“A Consulta Externa não resolve o problema dos doentes crónicos graves”

Ao SaúdeOnline, o presidente cessante da SPMI João Araújo Correia realça que "é responsabilidade dos hospitais criar áreas abertas de atendimento para os doentes crónicos graves em seguimento" e explica a sua visão do que deve ser o hospital do futuro.

A Sociedade Portuguesa de Medicina Interna (SPMI) e a Associação Portuguesa de Administradores Hospitalares (APAH) assinam, em parceria, o livro “Cuidados de Saúde de Proximidade – Um Roteiro para a Humanização e Integração”.

Com coordenação de João Araújo Correia (Presidente cessante da Sociedade Portuguesa de Medicina Interna) e de Delfim Rodrigues (Coordenador do Programa Nacional de Implementação das Unidades de Hospitalização Domiciliária nos Hospitais do SNS e Vice-Presidente da APAH), o livro traz uma reflexão sobre como a medicina de proximidade e os cuidados integrados da doença crónica devem constituir-se objetivos primordiais dos Sistemas de Saúde atuais.

Governação, modelos de prestação de cuidados, tecnologias e transformação digital, capital humano, financiamento ou resultados clínicos são alguns dos assuntos que estruturam o livro.

Qual a ideia central do livro “Cuidados de Saúde de Proximidade – Um Roteiro para a Humanização e Integração”?

Este livro, pretende chamar a atenção de que as respostas em saúde nos dias de hoje, têm que se adaptar a uma população muito mais envelhecida, que padece de várias doenças crónicas em simultâneo, com uso de múltiplos fármacos. Por outro lado, o paradigma do tratamento do doente de certa gravidade obrigar ao internamento hospitalar está completamente ultrapassado.

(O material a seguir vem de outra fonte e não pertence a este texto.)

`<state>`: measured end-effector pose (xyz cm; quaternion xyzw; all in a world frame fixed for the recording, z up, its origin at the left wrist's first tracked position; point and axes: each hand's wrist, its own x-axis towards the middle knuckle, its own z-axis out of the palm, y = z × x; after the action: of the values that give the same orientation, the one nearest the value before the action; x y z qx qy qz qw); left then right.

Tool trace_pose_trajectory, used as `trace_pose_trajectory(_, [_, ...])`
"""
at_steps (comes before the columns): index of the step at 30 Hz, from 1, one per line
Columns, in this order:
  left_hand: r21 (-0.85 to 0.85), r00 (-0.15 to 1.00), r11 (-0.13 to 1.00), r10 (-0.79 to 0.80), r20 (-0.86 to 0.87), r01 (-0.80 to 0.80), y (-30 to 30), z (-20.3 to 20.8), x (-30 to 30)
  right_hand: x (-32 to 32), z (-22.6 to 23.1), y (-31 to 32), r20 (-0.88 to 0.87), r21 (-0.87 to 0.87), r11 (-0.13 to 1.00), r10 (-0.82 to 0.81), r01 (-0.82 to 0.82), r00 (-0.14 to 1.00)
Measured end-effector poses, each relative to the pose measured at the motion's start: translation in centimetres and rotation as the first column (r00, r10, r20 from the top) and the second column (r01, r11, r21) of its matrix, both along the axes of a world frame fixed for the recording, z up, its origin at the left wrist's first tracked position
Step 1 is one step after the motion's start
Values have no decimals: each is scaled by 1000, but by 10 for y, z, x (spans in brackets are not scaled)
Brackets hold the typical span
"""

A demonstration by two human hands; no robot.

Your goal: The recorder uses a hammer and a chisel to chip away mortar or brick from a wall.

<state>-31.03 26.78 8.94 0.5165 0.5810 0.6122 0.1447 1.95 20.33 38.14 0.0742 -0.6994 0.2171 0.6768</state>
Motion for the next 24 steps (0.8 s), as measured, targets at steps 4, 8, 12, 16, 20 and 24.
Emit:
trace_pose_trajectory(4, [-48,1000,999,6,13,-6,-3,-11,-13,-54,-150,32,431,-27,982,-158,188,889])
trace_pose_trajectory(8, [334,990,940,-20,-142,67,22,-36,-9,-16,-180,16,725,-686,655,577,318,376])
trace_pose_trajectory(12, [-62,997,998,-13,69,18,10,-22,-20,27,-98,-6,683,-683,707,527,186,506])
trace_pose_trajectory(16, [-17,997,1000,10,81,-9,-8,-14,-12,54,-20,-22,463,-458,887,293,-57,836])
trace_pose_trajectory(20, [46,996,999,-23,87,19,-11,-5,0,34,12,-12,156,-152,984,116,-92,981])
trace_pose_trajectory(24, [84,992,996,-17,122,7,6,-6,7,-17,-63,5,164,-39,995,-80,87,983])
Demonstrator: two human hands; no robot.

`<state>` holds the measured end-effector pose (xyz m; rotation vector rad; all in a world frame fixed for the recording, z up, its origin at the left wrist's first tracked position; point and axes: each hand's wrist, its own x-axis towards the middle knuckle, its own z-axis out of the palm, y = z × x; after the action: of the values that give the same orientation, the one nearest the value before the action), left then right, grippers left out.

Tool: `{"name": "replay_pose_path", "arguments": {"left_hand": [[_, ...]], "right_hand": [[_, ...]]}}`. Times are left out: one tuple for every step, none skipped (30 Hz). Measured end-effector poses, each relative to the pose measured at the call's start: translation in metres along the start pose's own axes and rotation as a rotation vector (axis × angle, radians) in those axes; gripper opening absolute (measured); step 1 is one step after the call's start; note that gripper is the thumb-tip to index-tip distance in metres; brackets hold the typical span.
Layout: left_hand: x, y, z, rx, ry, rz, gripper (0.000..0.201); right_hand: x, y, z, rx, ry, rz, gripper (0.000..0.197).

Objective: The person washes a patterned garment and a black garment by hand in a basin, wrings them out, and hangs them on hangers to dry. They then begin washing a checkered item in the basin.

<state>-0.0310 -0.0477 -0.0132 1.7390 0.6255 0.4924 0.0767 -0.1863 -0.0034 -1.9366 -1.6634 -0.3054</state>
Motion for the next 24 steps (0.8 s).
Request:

A telemonitorização médica permite a vigilância apertada do doente no seu domicílio! A doença crónica específica (insuficiência cardíaca, DPOC, cirrose hepática, doença autoimune, etc), tem de ter uma porta aberta no Hospital, com uma equipa competente, que seja uma alternativa ao Serviço de Urgência. A ideia central do livro, é a da necessidade de fazer a cobertura nacional com os bons exemplos de “Medicina de Proximidade”, que temos em Portugal. Acreditamos que a descrição dessas unidades de tratamento, feita pelos seus mentores, associada á visão do Administrador Hospitalar, pode contribuir para reproduzir estes exemplos em muitos Hospitais!

Como se resolve, em Portugal, o crónico problema do recurso, muitas vezes desnecessário, às urgências hospitalares?

Há que distinguir o doente agudo do doente crónico, que recorre ao SU nas descompensações da sua doença, porque não lhe dão qualquer outra alternativa. É responsabilidade dos hospitais criar áreas abertas de atendimento para os doentes crónicos graves em seguimento. A Consulta Externa com data e hora marcadas, não resolvem o problema destes doentes!

Há muito que quem conhece o Serviço de Urgência que o problema das centenas de doentes que aí acorrem todos os dias, só se resolve com a obrigatoriedade do doente agudo, de gravidade ligeira a moderada, encontrar resposta nos Cuidados Primários de Saúde. Estes doentes, que não deviam sequer dar entrada no SU, correspondem a 40% do total de recursos. Ao contrário do que afirmam no spot publicitário, a entrada no SNS deve ser o Centro de Saúde e não a linha telefónica do SNS 24!

Qual a sua visão para o hospital do futuro? Será necessariamente mais pequeno, com menor capacidade de internamento? Que vantagens teria um modelo destes para os utentes?

O Hospital do futuro tem de ter um forte componente de ambulatório, passando o internamento a ser reservado aos doentes graves, que necessitem de uma vigilância apertada. Devem privilegiar áreas de diagnóstico rápido e utilizar todas as ferramentas da medicina digital e da telemonitorização.

Deverá vir a ser possível fazer o internamento no domicílio de doentes graves, com equipas de saúde competentes, o que prolongará a autonomia e atrasará as demências, que são a pandemia do nosso século! Não sei se poderão ser reduzidas camas hospitalares, porque os doentes internados serão cada vez mais velhos, com comorbilidades, o que irá prolongar os dias de internamento. Para as pessoas, poderem ser tratadas com excelência, sem recurso à cama do hospital, é uma conquista gigante! É claro que é uma conquista a fazer pouco a pouco, vencendo os medos dos dois lados, dos cuidadores e dos doentes.